About this task
The expected answer is every line from the material below that has the word "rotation".

☆ ☆ ☆ ☆

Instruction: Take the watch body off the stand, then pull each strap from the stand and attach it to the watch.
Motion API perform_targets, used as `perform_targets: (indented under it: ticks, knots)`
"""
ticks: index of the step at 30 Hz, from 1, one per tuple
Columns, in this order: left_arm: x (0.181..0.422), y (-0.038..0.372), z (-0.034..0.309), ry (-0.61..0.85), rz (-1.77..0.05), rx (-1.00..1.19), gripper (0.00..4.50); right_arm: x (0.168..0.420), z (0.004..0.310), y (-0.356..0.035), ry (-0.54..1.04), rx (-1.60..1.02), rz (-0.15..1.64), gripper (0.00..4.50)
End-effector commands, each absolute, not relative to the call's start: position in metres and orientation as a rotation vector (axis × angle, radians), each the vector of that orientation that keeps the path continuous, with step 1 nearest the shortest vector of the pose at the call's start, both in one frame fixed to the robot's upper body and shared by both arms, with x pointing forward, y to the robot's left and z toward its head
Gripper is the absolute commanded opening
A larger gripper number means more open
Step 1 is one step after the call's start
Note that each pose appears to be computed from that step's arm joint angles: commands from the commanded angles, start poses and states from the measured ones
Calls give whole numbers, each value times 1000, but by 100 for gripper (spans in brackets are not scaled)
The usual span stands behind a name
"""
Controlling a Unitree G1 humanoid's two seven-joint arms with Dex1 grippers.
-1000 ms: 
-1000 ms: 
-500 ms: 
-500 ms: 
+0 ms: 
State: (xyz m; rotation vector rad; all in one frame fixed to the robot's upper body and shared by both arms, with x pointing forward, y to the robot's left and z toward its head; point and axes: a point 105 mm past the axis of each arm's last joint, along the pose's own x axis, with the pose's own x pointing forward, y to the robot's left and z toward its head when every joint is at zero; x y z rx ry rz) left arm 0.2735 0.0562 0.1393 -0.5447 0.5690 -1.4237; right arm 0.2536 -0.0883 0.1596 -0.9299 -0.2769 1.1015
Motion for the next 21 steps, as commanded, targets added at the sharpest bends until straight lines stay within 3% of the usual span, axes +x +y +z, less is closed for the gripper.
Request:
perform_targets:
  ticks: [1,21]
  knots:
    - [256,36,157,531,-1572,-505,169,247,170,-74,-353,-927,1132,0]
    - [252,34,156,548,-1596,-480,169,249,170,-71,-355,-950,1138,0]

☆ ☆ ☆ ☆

Completed exercise
End-effector commands, each absolute, not relative to the call's start: position in metres and orientation as a rotation vector (axis × angle, radians), each the vector of that orientation that keeps the path continuous, with step 1 nearest the shortest vector of the pose at the call's start, both in one frame fixed to the robot's upper body and shared by both arms, with x pointing forward, y to the robot's left and z toward its head
State: (xyz m; rotation vector rad; all in one frame fixed to the robot's upper body and shared by both arms, with x pointing forward, y to the robot's left and z toward its head; point and axes: a point 105 mm past the axis of each arm's last joint, along the pose's own x axis, with the pose's own x pointing forward, y to the robot's left and z toward its head when every joint is at zero; x y z rx ry rz) left arm 0.2735 0.0562 0.1393 -0.5447 0.5690 -1.4237; right arm 0.2536 -0.0883 0.1596 -0.9299 -0.2769 1.1015

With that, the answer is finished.